– Зри в корень, родоначальник нового кино! – усмехнулся он. – Они мнили себя Хозяйками, именно с большой буквы Хозяйками Леса, они умеют делать мертвое живым, а живое мертвым, они умеют трансформировать один вид живого в другой, они все умеют, но танцевали-то и пели под твою, Кандидушка, дудочку! Я буквально пластом от смеха лежал, наблюдая, как они слово в слово повторяют текст Первоисточника и движутся именно так, как представлял это ты, а ты представлял совершенно адекватно сценарию и Первоисточнику. Они жили так, как велел ты! Пойми, не играли, а жили! Они не забудут роль с окончанием съемок – теперь это часть их жизни, часть памяти, личности, жизненного опыта, с этим они станут жить дальше.
«Зануда, – поставил я диагноз, потом уточнил: – Пиявочный зануда…»
– Значит, это я заставил их утопить Наву? – понял я.

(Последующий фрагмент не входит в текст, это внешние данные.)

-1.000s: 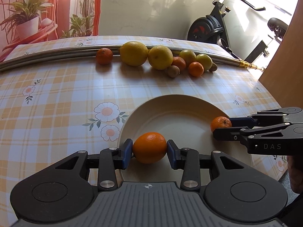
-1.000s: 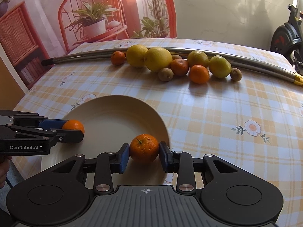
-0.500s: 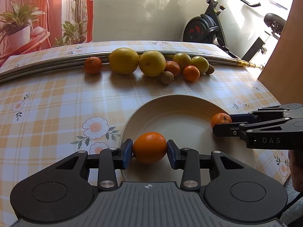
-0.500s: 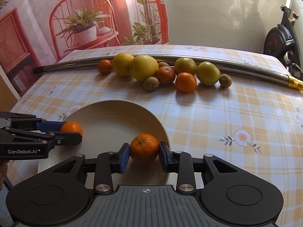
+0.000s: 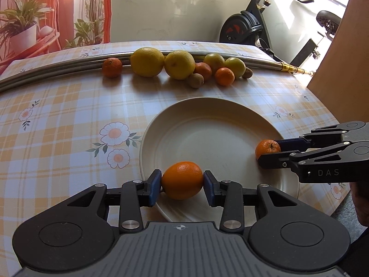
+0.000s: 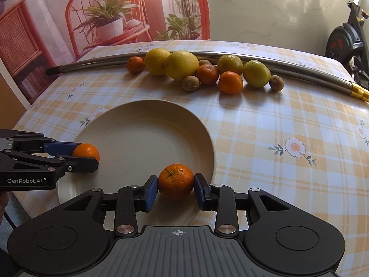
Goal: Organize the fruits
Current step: 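Carry the orange and tangerine over the beige plate with both tools, then lower both fruits into the plate and open both tools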
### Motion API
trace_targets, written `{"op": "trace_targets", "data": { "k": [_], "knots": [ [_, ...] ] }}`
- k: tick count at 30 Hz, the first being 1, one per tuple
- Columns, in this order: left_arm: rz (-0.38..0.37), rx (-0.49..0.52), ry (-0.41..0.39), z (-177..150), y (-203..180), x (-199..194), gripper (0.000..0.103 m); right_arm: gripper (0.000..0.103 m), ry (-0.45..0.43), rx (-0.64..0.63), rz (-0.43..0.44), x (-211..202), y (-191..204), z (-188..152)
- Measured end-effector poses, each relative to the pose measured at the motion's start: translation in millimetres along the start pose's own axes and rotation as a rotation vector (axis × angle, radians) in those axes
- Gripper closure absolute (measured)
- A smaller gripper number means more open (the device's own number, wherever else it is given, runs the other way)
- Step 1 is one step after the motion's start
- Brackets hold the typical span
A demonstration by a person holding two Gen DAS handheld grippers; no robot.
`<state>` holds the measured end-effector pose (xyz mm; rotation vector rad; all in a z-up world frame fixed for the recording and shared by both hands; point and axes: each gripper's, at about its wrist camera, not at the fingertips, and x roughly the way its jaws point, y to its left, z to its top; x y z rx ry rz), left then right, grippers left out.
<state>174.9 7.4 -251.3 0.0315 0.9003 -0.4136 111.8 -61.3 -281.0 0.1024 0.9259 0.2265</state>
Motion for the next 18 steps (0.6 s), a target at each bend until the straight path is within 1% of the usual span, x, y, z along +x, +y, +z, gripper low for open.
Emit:
{"op": "trace_targets", "data": {
  "k": [8,12,15,16,18],
  "knots": [
    [-0.005,-0.03,-0.014,0.3,2.9,0.1,0.061,0.07,-0.003,0.007,-0.002,-1.4,0.1,-0.5],
    [0.004,-0.027,-0.02,0.9,1.7,-1.7,0.06,0.067,-0.003,0.002,0.0,-1.3,1.4,-0.9],
    [0.007,-0.03,-0.034,0.8,2.0,-5.4,0.057,0.066,-0.003,0.002,0.001,-2.1,2.2,-0.9],
    [0.006,-0.032,-0.042,1.3,2.1,-7.2,0.053,0.065,-0.004,0.004,0.002,-2.5,2.2,-0.8],
    [0.013,-0.033,-0.058,2.0,1.6,-10.8,0.051,0.063,-0.009,0.009,0.003,-4.0,2.2,0.0]
  ]
}}
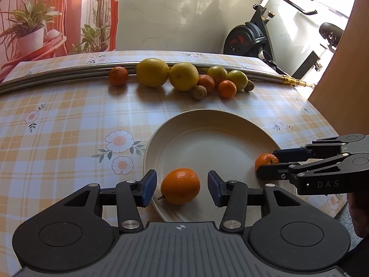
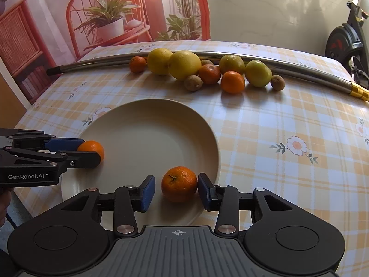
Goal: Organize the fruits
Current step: 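Lower both fruits into the plate and open both tools, then grasp a green apple with the right tool while the left tool approaches an orange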
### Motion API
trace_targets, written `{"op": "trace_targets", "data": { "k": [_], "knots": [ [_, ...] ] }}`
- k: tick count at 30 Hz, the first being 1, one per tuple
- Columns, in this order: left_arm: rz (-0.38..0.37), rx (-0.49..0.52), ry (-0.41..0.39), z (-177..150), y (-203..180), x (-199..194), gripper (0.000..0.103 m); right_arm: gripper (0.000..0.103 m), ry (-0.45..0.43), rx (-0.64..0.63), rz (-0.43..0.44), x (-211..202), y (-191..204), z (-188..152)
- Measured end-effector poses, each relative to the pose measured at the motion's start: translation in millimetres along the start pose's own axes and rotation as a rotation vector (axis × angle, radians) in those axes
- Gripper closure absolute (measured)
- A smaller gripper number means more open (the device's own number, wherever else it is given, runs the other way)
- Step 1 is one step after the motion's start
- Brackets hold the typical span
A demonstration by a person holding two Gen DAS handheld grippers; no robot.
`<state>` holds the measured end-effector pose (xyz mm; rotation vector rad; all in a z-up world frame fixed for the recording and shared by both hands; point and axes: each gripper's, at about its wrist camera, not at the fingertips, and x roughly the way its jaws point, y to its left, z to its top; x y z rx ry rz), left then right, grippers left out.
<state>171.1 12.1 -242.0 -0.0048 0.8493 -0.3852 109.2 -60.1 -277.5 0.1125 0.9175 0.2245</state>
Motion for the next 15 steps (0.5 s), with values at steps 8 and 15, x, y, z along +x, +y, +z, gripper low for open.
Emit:
{"op": "trace_targets", "data": {
  "k": [8,15],
  "knots": [
    [0.026,-0.034,-0.076,7.0,4.2,-15.9,0.046,0.056,-0.053,0.009,-0.001,-11.7,-4.9,6.9],
    [0.047,-0.037,-0.139,26.5,14.3,-28.3,0.046,0.057,-0.137,0.045,-0.033,-30.5,-23.6,22.6]
  ]
}}
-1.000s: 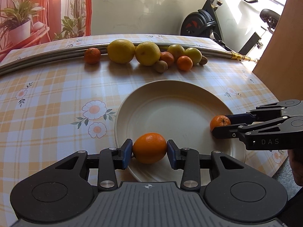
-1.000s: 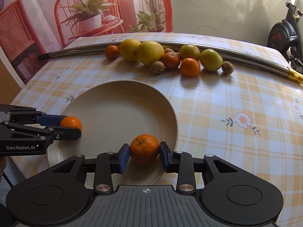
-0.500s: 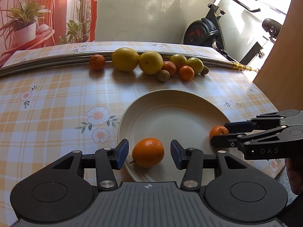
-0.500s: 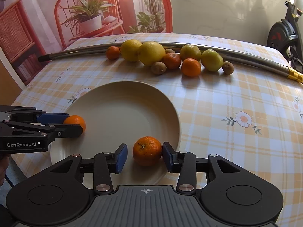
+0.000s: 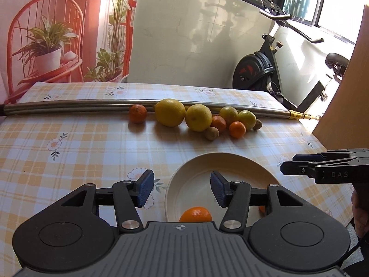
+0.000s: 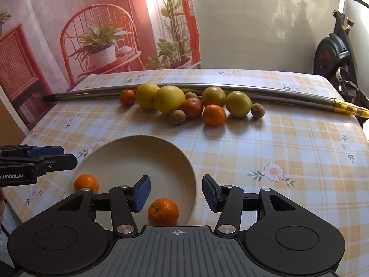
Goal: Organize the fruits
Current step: 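Grasp a green apple with the right tool while the left tool approaches an orange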
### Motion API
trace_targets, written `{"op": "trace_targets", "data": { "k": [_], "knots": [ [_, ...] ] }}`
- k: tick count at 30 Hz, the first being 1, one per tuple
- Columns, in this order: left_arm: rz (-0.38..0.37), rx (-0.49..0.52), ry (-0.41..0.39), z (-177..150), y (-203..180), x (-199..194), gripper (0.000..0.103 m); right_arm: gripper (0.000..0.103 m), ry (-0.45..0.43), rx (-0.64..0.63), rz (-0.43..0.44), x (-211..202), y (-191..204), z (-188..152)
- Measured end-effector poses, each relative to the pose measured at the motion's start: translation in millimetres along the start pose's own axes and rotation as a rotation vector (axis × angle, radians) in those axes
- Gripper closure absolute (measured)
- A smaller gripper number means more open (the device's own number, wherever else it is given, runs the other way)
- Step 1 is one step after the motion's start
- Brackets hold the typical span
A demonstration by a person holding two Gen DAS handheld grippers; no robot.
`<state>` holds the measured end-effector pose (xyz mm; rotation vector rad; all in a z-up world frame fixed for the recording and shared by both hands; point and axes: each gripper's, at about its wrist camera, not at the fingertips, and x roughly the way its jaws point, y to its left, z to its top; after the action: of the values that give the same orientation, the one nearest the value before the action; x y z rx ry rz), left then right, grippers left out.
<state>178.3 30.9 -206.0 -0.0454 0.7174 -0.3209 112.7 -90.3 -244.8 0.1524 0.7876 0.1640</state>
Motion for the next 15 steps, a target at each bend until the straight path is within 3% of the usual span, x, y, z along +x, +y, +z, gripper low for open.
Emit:
{"op": "trace_targets", "data": {
  "k": [15],
  "knots": [
    [0.112,-0.097,-0.116,55.2,42.3,-4.8,0.046,0.057,-0.117,-0.018,-0.105,-1.1,-38.4,40.4]
  ]
}}
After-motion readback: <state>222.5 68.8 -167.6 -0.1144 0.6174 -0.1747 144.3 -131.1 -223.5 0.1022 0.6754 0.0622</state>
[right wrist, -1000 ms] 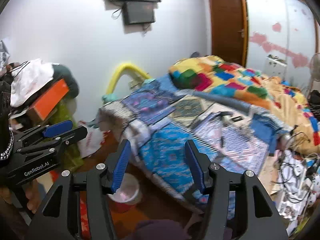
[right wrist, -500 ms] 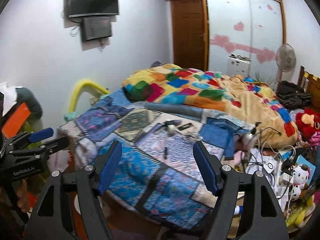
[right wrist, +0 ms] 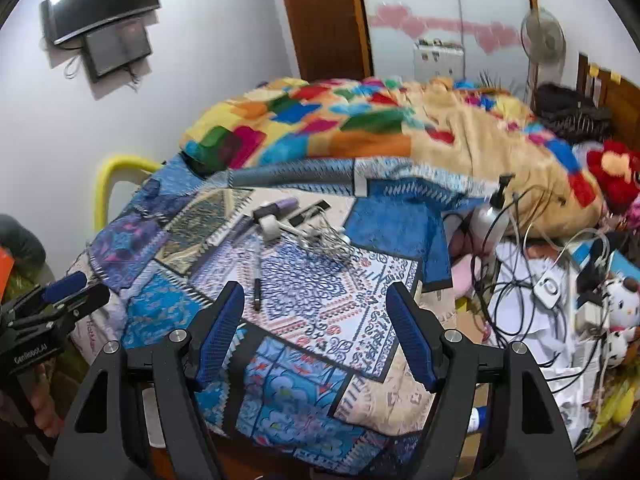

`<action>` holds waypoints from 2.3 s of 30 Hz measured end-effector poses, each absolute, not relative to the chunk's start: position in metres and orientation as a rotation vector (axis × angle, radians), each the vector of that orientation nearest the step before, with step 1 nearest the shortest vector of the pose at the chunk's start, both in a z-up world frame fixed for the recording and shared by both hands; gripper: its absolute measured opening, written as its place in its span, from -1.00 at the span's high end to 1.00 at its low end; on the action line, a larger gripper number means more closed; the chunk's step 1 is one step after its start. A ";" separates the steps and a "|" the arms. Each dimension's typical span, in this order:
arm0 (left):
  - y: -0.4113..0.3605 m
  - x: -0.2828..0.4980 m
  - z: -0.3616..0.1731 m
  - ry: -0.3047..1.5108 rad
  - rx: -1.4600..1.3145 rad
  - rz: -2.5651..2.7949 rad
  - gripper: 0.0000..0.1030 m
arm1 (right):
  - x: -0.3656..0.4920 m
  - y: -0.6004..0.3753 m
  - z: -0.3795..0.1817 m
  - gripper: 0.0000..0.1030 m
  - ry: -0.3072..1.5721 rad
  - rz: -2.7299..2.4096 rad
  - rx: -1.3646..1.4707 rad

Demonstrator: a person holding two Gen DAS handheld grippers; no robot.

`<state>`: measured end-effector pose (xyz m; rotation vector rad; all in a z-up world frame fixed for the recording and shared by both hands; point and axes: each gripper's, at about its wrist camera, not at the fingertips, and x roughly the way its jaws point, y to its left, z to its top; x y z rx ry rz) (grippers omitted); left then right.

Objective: Collect trash
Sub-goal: 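Move both tools back over the items on the bed, then grasp white earphones with right gripper while left gripper grasps black Sharpie marker, then carry earphones in right tool and marker in left tool over white bin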

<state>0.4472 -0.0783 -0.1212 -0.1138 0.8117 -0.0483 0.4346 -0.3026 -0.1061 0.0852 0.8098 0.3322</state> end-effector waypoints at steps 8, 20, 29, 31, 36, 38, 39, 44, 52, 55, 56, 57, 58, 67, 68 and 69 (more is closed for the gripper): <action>-0.094 0.503 -0.181 0.890 -0.093 -0.080 -0.37 | 0.495 -0.302 -0.151 -0.36 0.906 0.345 0.174; -0.108 0.567 -0.240 0.943 -0.131 -0.119 -0.24 | 0.590 -0.272 -0.223 -0.36 1.046 0.363 0.214; -0.134 0.584 -0.262 0.915 -0.060 -0.075 0.11 | 0.580 -0.253 -0.239 0.21 0.999 0.344 0.033; -0.137 0.585 -0.264 0.907 -0.040 -0.055 0.21 | 0.573 -0.253 -0.239 0.50 0.982 0.337 -0.005; -0.137 0.583 -0.263 0.918 -0.041 -0.046 0.80 | 0.562 -0.265 -0.239 0.65 0.998 0.353 0.049; -0.134 0.581 -0.261 0.941 -0.063 -0.071 0.80 | 0.560 -0.271 -0.237 0.65 1.006 0.349 0.075; -0.134 0.580 -0.261 0.951 -0.070 -0.079 0.80 | 0.557 -0.274 -0.235 0.66 1.008 0.346 0.090; -0.131 0.565 -0.250 0.979 -0.107 -0.105 0.80 | 0.550 -0.276 -0.213 0.66 0.974 0.332 0.090; -0.127 0.523 -0.193 0.922 -0.113 -0.137 0.80 | 0.521 -0.280 -0.158 0.66 0.892 0.335 0.082; -0.124 0.505 -0.167 0.886 -0.101 -0.133 0.80 | 0.509 -0.281 -0.137 0.66 0.864 0.334 0.086; -0.122 0.499 -0.158 0.874 -0.098 -0.130 0.80 | 0.505 -0.281 -0.131 0.66 0.856 0.334 0.087; -0.121 0.494 -0.151 0.865 -0.098 -0.130 0.80 | 0.498 -0.282 -0.121 0.66 0.842 0.335 0.087; -0.119 0.489 -0.144 0.858 -0.100 -0.130 0.80 | 0.493 -0.281 -0.115 0.66 0.832 0.337 0.085; -0.097 0.421 -0.078 0.751 -0.091 -0.105 0.80 | 0.437 -0.273 -0.057 0.66 0.742 0.358 0.067; -0.093 0.413 -0.073 0.742 -0.090 -0.102 0.80 | 0.431 -0.271 -0.051 0.66 0.734 0.363 0.064; -0.090 0.406 -0.068 0.734 -0.089 -0.098 0.80 | 0.423 -0.268 -0.044 0.66 0.721 0.368 0.059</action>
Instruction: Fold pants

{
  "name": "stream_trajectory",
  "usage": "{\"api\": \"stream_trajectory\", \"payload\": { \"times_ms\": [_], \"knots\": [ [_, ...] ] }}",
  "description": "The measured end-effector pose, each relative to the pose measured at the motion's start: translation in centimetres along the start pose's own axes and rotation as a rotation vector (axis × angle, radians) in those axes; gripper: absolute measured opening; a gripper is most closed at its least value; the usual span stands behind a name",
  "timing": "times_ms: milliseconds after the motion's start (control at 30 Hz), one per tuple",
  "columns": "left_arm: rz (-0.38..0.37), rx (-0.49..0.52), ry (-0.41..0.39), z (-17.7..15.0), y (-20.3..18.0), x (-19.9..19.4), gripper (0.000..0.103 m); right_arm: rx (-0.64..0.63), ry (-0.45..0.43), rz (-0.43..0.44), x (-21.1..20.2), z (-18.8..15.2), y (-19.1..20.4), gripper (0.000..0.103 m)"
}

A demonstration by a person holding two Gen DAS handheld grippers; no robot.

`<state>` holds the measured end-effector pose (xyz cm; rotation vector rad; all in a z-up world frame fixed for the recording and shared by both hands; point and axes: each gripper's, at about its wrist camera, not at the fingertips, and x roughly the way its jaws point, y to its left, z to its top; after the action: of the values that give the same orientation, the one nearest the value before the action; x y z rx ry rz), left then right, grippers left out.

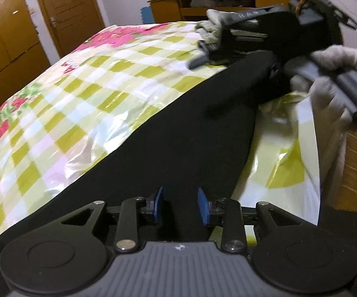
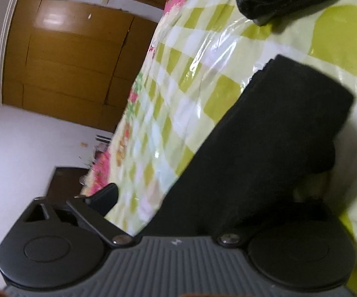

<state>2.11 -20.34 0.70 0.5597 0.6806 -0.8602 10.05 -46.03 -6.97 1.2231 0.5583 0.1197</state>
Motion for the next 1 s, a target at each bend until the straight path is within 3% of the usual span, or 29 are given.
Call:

– Обязательно тебе надо все опошлить! – добродушно возмутился Леший. – Что за дурацкая актерская манера?
– Не увиливай от ответа! – взревел я. – Если бы я не вел их по тексту, то Нава была бы со мной?
– Фу, какой ты нервный, – посетовал Леший. – Но я тебя понимаю. Ты сам прикинь: тут все предопределено, в лесу твоем, – женщин нормальных конечное и уменьшающееся число, а мертвяков, их отлавливающих, увеличивающееся. Вскорости настанет время, когда все женщины будут отловлены. Так что Наве твоей никуда от трансформации не деться. Раньше или позже… К тому же мамаша ее явно вела прицельный отлов: не за тобой же мертвяк приходил к месту падения вертолета, и в деревню мертвяки зачастили, если ты обратил внимание. Так что днем раньше, днем позже… Не парься, Кандид, ей сейчас хорошо, а будет еще лучше. Ну, что ты ей мог дать? Тебе ж Город был нужней, чем Нава. Тебя ж предупреждали, что это опасно, а ты пошел…
– Это ж твой сценарий меня толкал! – воскликнул я в оправдание.
– Сценарий, конечно, вел, – легко согласился режиссер, – и я ему помогал, но если б твоя душа сама не рвалась, то никакой сценарий… Бывают в нашей профессии такие случаи… Твой не из их числа… И потом, ты ж не нормальный мужчина в некотором смысле.
То есть? – удивился я. – Ну, покалеченный был, однако…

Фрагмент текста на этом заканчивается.